VMware has fixed a serious flaw in its vCenter Server VMware utility that could have opened the door for hackers to remotely execute code on a vulnerable server.
In a press release published Wednesday, Positive Technologies, which discovered and alerted VMware to the bug, said attackers could have exploited the vCenter Server bug to take over unpatched VMware servers and gain access to local network resources.
The major threat would have come from hackers who had penetrated the security of a network perimeter through social engineering or web vulnerabilities, or who had gained access to a network using previously created backdoors.
SEE: Social engineering: A cheat sheet for business professionals (free PDF) (TechRepublic)
Last August, Positive Technologies revealed the results of penetration testing through which it was able to breach the network perimeter and obtain access to local network resources in 93% of companies. In the press release, Positive Technologies analyst Mikhail Klyuchnikov explained how the VMware vulnerability could have been abused by any unauthorized user, making it especially dangerous.
“The error allows an unauthorized user to send a specially crafted request, which will later give them the opportunity to execute arbitrary commands on the server,” Klyuchnikov said.
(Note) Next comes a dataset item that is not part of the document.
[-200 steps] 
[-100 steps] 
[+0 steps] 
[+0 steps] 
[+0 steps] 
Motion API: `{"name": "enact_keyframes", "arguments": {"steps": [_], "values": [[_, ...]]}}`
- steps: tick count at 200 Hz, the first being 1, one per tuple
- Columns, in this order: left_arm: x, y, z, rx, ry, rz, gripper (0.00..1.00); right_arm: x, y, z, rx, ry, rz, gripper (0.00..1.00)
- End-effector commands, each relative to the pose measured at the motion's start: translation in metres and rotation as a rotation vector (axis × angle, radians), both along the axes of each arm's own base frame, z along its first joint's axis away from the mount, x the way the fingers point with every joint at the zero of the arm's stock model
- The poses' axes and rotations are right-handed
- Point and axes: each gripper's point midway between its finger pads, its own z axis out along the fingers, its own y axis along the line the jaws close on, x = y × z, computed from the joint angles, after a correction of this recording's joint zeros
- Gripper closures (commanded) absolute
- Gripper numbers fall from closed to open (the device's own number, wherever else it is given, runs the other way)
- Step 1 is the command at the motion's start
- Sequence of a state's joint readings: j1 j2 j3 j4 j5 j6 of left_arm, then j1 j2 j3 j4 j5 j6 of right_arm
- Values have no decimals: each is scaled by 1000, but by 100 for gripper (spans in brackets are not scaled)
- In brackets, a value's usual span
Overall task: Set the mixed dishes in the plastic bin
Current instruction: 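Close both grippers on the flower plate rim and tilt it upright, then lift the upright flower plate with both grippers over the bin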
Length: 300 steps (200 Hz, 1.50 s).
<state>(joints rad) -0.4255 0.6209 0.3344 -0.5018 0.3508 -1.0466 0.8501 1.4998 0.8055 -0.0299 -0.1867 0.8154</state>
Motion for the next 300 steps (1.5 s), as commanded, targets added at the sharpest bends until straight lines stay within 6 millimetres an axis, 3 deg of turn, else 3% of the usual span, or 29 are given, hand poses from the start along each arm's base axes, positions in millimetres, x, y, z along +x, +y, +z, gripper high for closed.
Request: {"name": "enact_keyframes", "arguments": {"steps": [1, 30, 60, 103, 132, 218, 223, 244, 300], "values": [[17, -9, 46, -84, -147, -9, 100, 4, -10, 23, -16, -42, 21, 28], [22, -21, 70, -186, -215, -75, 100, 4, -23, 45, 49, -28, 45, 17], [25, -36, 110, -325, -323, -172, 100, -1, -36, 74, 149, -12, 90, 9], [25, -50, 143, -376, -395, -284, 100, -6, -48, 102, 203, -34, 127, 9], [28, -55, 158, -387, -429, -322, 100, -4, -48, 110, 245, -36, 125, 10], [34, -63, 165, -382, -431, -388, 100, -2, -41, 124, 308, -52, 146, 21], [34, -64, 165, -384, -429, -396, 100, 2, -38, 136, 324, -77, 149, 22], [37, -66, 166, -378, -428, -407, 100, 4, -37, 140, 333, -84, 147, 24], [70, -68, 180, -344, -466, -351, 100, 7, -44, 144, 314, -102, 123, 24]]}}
“After receiving such an opportunity, the attacker can develop this attack, successfully move through the corporate network, and gain access to the data stored in the attacked system (such as information about virtual machines and system users),” he added. “If the vulnerable software can be accessed from the Internet, this will allow an external attacker to penetrate the company’s external perimeter and also gain access to sensitive data.”
This remote code execution (RCE) flaw specifically affects the vSphere Client (HTML5), which is a plugin for the vCenter Server used by many large companies to manage their local VMware product installations. Dubbed CVE-2021-21972, the flaw has earned itself has a CVSS v3 score of 9.8, indicating the severity of the problem.
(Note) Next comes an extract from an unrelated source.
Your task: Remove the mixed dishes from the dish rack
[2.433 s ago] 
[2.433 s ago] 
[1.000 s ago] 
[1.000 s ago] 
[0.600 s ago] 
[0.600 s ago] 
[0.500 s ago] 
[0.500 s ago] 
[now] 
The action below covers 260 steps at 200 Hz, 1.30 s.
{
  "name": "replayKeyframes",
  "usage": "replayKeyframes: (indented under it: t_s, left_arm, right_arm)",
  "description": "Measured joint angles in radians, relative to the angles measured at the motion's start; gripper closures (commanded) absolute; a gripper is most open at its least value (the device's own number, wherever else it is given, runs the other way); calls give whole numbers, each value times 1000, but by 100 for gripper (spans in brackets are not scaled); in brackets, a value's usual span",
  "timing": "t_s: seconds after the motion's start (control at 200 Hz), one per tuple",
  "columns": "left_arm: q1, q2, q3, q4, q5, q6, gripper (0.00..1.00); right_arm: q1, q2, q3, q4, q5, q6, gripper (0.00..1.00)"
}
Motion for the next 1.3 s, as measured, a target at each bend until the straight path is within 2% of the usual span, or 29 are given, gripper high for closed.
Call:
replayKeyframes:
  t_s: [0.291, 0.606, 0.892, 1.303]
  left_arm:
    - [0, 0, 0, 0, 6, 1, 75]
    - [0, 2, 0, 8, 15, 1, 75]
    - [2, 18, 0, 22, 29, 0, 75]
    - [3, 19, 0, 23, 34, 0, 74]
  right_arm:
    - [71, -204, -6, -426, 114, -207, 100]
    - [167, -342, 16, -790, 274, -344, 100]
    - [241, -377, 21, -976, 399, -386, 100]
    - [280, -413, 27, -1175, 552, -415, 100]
More than 6,000 VMware vCenter devices worldwide contain the vulnerability, according to Positive Technologies. Even though 90% of them are located within the network perimeter, some of them are accessible remotely via the internet. A quarter of these devices are in the U.S., followed by smaller numbers in Germany, France, China, Great Britain, Canada, Russia, Taiwan, Iran and Italy.
Another vulnerability (CVE-2021-21973 with a CVSS score of 5.3) discovered by Positive Technologies could have allowed unauthorized users to send requests as the targeted server. By thus exploiting the flaw this way, an attacker could then scan a company’s internal network and find details about the open ports of various services.
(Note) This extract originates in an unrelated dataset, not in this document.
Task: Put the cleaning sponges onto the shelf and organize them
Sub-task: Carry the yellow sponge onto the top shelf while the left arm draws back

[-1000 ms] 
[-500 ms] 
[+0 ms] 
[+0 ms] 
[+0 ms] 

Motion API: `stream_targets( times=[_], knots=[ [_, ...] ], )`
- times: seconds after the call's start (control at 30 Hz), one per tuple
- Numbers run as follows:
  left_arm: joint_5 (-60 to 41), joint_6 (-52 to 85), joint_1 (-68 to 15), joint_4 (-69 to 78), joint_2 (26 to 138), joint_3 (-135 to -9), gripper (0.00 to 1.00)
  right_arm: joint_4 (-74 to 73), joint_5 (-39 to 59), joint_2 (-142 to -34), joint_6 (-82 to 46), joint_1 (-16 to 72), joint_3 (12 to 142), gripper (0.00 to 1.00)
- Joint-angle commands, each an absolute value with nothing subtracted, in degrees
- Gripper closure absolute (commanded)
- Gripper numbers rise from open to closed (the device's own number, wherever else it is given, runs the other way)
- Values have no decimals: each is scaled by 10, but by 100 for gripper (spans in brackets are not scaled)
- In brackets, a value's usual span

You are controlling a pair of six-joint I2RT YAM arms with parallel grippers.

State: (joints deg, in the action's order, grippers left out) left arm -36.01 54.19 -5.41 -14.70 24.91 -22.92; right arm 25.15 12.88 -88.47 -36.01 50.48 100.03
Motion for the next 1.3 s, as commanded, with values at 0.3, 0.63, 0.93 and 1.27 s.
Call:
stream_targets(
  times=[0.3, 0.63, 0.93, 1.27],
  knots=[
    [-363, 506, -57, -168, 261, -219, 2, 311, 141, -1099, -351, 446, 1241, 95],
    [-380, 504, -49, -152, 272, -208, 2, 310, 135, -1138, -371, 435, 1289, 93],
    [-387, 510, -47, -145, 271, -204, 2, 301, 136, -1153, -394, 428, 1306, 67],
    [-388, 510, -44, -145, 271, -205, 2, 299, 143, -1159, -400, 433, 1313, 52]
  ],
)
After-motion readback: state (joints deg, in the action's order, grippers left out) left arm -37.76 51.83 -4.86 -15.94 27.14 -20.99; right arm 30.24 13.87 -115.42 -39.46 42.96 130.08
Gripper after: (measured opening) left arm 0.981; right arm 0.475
Companies that use VMware Server are strongly urged to check VMware’s advisory page for more details on these flaws and to download and install the necessary updates to patch their systems. Further, Positive Technologies advises companies to remove vCenter Server interfaces from their perimeters if they are located as such and allocate them to a separate VLAN with a limited access list in the internal network.
“Exploitation simplicity and the impact of the vulnerability are both highly critical, permitting even unskilled attackers to take control over entire corporate networks within minutes,” Ilia Kolochenko, CEO of security provider ImmuniWeb, told TechRepublic. “It is, however, fair to say that normally vSphere Client web interface should not be accessible from the internet or at least should have strict IP filtering rules. Therefore, compromised organizations undoubtedly share responsibility for being breached via this vulnerability.”